Friday, January 8, 2010

sadness

I've been away from my blog for a while. There is a lot to catch up but right now i just need to type how i am feeling. Long story short, since my last post i fell in love and that relationship has just ended. I have completely come to terms with the fact that the relationship is over but right now she needs space so we aren't talking for now. I am realizing that this breaks my heart. The break up hurt but not being able to talk to my best friend is heart breaking. Even before we were dating, when we were just friend, we constantly e-mailed each other, sent each other youtube videos, songs, articles that we thought the other would like. We constantly took pictures of pretty things with our phone and texted them to each other. Now, none of that... and it has only been 2 days!

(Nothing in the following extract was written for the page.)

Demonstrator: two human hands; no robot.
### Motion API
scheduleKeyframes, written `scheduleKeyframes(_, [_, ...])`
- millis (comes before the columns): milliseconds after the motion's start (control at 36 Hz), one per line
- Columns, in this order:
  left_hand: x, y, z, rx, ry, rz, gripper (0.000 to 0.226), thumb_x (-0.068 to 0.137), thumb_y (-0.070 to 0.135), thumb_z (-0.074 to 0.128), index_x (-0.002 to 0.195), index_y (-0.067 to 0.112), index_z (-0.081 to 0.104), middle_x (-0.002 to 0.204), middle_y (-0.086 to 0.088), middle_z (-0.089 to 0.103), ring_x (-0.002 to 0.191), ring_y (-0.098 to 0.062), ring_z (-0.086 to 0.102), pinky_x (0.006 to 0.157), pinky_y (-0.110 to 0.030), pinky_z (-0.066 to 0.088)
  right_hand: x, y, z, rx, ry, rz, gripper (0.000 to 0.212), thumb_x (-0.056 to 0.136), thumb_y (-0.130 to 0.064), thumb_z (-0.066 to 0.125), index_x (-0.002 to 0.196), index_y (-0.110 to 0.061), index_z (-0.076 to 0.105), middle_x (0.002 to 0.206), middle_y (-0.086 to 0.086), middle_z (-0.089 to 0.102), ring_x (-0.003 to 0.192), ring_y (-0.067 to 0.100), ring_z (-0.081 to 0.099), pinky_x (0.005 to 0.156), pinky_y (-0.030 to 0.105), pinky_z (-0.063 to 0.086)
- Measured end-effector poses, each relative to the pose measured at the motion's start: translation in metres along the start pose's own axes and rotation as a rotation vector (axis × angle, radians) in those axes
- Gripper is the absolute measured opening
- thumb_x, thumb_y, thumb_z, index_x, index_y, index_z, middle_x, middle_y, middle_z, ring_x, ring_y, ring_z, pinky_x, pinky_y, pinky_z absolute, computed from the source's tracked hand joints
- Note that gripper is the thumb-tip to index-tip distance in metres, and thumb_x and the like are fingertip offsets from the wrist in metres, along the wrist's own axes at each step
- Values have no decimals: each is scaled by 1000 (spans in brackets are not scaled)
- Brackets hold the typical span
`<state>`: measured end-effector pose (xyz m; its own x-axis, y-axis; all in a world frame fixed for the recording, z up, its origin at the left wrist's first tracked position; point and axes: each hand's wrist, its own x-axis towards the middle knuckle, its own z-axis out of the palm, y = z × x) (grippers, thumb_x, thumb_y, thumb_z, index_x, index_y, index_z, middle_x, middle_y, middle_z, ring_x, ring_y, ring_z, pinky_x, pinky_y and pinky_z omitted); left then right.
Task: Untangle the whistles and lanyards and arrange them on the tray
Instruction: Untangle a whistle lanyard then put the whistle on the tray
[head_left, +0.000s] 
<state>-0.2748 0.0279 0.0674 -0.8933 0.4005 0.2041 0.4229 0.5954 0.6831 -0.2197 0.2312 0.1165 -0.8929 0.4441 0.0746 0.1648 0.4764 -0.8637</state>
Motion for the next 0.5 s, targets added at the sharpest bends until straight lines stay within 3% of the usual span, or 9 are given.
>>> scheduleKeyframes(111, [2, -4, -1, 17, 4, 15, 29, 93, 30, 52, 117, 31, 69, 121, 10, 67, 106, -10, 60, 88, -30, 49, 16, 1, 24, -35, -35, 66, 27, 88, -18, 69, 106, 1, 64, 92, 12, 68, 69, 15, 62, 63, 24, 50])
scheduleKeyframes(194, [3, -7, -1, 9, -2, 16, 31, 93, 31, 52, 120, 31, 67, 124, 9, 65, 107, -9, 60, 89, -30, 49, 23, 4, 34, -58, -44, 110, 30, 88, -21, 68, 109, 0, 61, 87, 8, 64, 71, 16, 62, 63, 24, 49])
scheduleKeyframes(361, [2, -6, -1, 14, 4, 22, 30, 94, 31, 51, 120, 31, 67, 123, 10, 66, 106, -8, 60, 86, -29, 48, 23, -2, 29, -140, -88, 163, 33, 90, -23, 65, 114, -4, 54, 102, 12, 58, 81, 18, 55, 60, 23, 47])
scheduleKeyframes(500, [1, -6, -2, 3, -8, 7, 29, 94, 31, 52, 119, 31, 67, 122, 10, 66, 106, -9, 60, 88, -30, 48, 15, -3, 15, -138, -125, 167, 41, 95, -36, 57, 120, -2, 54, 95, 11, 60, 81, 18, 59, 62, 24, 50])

The relationship ended about a week ago but for the 1st couple days we just kept doing what we were doing. Now that we are "taking space" I find myself still taking pictures so i can send them to her when we are in contact again. I am bookmarking pages/articles that i think she will enjoy. Making a list of songs in my head that i want to send her.

Anyway, i am sad... and scared. I can totally live without her as a partner but i'm not sure how to cope without her as a friend. Life is so short... i just keep thinking things like "what if one of us gets hit by a bus today" and i can't stand that we are wasting precious moments. She brings me joy and happiness, whether is is as a friend or a partner doesn't matter to me. I hope she comes around soon.